YOUR ASSIGNMENT
Every line in the listing below from the one with "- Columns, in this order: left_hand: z" through the one with "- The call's" is to be reproduced exactly, both ends included; leave out the rest.
==== RECORDS PROVIDED
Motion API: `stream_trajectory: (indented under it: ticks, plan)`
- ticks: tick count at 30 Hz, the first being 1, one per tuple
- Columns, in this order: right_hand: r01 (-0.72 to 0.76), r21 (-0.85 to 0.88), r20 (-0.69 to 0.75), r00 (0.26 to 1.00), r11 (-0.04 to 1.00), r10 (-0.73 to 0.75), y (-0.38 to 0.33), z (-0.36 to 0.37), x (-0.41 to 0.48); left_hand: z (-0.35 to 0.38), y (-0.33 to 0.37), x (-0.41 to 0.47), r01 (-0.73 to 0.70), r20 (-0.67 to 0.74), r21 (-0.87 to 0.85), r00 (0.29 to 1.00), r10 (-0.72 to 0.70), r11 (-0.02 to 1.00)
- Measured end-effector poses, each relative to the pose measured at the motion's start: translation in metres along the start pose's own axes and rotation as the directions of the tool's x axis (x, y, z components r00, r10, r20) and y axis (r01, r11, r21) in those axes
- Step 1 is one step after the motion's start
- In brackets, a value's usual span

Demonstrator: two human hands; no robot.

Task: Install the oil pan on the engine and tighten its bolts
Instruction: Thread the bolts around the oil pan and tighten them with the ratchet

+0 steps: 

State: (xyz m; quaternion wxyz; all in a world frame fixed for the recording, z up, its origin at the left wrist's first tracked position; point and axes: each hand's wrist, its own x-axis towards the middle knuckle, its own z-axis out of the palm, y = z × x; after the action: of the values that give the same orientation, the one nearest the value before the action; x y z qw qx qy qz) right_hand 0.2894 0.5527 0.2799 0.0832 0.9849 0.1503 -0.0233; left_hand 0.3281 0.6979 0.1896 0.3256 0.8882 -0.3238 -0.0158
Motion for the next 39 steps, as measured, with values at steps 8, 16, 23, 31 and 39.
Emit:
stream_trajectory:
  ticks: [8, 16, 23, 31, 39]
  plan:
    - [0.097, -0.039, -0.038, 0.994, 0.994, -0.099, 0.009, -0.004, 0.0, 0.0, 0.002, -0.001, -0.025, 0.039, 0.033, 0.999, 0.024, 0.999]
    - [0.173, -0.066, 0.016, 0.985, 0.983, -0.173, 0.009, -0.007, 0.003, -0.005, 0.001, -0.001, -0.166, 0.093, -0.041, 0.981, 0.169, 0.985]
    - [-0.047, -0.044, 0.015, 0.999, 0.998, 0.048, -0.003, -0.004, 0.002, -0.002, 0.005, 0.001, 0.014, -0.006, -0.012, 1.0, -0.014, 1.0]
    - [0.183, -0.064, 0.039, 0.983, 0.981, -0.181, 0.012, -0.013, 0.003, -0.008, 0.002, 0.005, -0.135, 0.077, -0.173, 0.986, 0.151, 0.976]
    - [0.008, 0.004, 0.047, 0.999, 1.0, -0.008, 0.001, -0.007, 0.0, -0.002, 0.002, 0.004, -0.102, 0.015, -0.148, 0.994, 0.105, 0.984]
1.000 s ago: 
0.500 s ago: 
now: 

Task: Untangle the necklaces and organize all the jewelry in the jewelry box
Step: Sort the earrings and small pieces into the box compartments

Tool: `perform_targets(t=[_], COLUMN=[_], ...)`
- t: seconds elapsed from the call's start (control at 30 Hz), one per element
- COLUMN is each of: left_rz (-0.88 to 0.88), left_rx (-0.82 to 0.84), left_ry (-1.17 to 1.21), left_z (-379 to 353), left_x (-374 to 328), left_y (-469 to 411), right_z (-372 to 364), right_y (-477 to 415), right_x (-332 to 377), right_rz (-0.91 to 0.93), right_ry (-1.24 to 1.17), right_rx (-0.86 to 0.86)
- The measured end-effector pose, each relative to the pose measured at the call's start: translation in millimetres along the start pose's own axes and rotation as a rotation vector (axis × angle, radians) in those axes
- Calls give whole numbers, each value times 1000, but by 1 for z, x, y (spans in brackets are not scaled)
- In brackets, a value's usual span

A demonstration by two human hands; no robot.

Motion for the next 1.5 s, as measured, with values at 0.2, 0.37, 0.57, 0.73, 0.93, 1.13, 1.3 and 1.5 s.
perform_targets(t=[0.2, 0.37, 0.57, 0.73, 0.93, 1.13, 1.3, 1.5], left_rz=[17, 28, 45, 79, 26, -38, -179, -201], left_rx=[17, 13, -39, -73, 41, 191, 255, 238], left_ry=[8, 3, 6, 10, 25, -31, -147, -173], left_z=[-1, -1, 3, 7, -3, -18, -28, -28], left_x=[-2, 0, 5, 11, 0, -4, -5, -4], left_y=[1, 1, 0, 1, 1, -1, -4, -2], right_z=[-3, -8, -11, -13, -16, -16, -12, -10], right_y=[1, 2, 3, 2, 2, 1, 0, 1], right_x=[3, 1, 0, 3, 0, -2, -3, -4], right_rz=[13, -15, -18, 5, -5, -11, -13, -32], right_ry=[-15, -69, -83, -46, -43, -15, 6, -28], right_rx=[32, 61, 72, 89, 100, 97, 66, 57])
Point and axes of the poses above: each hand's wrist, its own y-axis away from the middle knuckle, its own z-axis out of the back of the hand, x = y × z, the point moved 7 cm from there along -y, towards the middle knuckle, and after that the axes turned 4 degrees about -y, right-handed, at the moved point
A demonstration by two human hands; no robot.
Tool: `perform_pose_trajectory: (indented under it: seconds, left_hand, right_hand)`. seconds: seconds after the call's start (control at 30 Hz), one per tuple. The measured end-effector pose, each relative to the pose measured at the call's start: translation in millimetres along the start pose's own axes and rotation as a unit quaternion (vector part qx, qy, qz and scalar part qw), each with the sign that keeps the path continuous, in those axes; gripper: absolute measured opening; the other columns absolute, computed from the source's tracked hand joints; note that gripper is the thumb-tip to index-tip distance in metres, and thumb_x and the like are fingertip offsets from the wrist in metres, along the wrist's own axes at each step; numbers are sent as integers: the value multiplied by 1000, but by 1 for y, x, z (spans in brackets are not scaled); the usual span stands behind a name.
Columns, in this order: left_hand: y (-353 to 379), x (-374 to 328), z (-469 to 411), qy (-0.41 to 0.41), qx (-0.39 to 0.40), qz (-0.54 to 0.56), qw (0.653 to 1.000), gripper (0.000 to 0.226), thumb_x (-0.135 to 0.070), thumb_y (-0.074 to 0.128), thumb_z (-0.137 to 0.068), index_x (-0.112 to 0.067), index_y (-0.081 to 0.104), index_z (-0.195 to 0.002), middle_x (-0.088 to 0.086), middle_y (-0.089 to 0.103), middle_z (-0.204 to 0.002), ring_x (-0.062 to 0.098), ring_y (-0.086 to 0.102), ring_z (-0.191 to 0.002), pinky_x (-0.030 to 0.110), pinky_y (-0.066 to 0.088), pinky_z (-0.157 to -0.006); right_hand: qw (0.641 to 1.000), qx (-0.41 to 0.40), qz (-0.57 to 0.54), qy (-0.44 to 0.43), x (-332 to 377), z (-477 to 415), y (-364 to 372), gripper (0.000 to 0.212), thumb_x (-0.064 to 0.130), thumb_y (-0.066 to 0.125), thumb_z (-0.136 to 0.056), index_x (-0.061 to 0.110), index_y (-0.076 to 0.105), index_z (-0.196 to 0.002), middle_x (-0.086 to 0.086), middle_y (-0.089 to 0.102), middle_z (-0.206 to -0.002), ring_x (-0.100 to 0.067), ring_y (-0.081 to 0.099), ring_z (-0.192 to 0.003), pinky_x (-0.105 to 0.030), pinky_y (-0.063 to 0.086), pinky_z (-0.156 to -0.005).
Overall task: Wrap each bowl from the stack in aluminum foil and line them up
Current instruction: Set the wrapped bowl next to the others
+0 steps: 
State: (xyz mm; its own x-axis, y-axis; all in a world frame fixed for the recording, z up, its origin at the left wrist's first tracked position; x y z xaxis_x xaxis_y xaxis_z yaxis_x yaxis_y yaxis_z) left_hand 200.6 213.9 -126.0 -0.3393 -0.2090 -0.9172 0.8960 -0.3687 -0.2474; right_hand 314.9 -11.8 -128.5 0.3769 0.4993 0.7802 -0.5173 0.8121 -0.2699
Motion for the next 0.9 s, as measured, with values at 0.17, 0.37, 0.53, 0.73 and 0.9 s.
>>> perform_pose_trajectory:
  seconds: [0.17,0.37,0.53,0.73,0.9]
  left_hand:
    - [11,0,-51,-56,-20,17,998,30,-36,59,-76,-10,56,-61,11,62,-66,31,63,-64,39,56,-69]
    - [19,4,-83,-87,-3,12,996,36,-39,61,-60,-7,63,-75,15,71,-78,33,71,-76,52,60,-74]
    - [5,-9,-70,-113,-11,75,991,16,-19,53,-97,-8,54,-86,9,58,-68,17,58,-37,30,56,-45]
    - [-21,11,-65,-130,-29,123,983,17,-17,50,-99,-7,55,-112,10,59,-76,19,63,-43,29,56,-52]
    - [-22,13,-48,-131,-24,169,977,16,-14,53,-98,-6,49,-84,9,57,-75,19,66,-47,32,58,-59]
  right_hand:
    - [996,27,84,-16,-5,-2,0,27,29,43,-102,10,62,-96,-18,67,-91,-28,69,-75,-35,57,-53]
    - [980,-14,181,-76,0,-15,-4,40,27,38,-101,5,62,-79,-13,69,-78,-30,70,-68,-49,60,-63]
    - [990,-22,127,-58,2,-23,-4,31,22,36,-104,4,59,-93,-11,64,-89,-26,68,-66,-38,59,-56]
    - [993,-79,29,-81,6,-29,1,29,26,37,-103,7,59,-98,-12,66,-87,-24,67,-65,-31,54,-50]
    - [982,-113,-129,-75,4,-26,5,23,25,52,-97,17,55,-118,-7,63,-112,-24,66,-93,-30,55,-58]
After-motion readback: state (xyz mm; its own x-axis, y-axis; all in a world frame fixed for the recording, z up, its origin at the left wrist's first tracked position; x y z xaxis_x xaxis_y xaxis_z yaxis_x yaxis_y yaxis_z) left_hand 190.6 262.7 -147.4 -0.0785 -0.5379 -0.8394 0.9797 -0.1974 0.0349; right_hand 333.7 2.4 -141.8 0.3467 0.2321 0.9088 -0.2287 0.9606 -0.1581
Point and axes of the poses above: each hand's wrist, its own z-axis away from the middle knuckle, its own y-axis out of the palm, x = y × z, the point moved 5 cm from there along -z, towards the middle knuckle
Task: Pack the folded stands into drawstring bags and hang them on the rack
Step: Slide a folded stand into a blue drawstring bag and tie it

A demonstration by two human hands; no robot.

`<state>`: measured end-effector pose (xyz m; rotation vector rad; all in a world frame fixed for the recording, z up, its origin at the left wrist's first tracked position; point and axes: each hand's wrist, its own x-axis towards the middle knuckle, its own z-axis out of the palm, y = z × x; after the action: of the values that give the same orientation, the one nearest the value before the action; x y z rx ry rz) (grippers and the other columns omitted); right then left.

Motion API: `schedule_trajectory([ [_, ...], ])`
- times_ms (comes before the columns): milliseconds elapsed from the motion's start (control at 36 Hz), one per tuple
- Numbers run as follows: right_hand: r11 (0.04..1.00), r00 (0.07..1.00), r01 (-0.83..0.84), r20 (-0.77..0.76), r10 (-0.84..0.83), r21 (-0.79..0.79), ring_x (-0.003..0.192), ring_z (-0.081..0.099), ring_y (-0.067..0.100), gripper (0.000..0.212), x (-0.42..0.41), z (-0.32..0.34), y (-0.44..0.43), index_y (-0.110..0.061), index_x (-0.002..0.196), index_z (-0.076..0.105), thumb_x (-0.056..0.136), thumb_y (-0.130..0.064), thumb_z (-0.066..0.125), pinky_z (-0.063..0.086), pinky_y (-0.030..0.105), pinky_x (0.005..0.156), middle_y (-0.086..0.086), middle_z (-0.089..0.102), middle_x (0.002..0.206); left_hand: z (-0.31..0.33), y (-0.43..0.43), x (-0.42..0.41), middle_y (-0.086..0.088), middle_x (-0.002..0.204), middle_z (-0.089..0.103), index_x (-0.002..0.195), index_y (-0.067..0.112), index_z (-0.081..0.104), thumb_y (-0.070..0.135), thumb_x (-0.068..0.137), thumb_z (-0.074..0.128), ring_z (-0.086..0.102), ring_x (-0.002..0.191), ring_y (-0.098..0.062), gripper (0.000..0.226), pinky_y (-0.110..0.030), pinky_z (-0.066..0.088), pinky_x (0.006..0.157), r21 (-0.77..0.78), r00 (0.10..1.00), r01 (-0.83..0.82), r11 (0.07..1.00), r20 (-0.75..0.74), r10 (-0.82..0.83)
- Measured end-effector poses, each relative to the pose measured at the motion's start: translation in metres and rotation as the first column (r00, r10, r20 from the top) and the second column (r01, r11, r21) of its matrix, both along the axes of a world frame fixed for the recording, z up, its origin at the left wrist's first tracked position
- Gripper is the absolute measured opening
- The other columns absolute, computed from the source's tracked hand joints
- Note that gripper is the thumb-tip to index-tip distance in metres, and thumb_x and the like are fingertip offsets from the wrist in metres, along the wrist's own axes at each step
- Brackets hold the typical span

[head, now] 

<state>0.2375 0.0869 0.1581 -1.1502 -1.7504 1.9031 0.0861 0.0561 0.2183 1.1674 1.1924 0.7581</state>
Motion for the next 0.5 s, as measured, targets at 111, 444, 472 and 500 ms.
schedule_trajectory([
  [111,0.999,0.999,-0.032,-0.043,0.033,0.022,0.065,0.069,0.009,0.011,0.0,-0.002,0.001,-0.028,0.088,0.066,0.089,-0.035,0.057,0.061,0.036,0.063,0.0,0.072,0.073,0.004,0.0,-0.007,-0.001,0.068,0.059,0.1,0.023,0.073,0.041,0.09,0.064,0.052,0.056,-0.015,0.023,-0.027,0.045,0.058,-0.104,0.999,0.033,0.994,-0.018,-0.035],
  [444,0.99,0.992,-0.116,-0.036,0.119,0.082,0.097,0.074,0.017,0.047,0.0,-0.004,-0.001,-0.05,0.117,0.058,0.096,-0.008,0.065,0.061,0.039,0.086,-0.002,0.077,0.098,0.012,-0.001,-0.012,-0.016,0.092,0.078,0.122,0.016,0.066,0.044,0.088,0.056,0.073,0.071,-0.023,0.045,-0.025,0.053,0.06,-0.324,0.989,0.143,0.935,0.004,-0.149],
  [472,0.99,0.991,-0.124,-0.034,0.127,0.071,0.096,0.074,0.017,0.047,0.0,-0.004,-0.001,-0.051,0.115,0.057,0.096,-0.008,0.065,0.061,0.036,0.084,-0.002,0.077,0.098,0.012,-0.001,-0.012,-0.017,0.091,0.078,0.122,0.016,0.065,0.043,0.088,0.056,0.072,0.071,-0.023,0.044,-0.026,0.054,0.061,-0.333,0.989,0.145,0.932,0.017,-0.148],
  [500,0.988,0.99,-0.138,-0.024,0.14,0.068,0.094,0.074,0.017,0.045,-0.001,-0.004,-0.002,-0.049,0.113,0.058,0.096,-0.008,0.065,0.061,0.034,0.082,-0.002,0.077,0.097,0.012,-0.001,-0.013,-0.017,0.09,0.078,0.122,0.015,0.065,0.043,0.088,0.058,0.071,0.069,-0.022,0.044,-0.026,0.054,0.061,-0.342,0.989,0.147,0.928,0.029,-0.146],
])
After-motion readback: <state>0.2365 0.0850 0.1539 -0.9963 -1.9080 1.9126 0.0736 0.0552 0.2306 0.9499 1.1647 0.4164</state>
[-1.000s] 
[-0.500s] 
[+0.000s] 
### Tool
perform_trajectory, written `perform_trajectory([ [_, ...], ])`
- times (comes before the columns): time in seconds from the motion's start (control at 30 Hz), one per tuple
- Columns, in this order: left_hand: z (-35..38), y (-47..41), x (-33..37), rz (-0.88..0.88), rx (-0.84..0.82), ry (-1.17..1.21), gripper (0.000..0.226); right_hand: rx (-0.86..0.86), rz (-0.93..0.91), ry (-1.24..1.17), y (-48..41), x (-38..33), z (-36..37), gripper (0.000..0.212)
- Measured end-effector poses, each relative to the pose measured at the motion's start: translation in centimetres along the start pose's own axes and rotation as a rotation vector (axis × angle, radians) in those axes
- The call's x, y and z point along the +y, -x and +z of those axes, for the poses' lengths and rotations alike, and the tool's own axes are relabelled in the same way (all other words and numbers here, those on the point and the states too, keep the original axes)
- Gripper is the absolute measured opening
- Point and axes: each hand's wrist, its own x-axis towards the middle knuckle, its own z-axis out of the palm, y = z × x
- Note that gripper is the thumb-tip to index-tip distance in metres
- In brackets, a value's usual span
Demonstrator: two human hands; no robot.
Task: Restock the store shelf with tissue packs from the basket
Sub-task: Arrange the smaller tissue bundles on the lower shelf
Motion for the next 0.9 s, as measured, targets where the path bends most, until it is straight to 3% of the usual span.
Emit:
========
ANSWER FOR THE TASK
- Columns, in this order: left_hand: z (-35..38), y (-47..41), x (-33..37), rz (-0.88..0.88), rx (-0.84..0.82), ry (-1.17..1.21), gripper (0.000..0.226); right_hand: rx (-0.86..0.86), rz (-0.93..0.91), ry (-1.24..1.17), y (-48..41), x (-38..33), z (-36..37), gripper (0.000..0.212)
- Measured end-effector poses, each relative to the pose measured at the motion's start: translation in centimetres along the start pose's own axes and rotation as a rotation vector (axis × angle, radians) in those axes
- The call's x, y and z point along the +y, -x and +z of those axes, for the poses' lengths and rotations alike, and the tool's own axes are relabelled in the same way (all other words and numbers here, those on the point and the states too, keep the original axes)

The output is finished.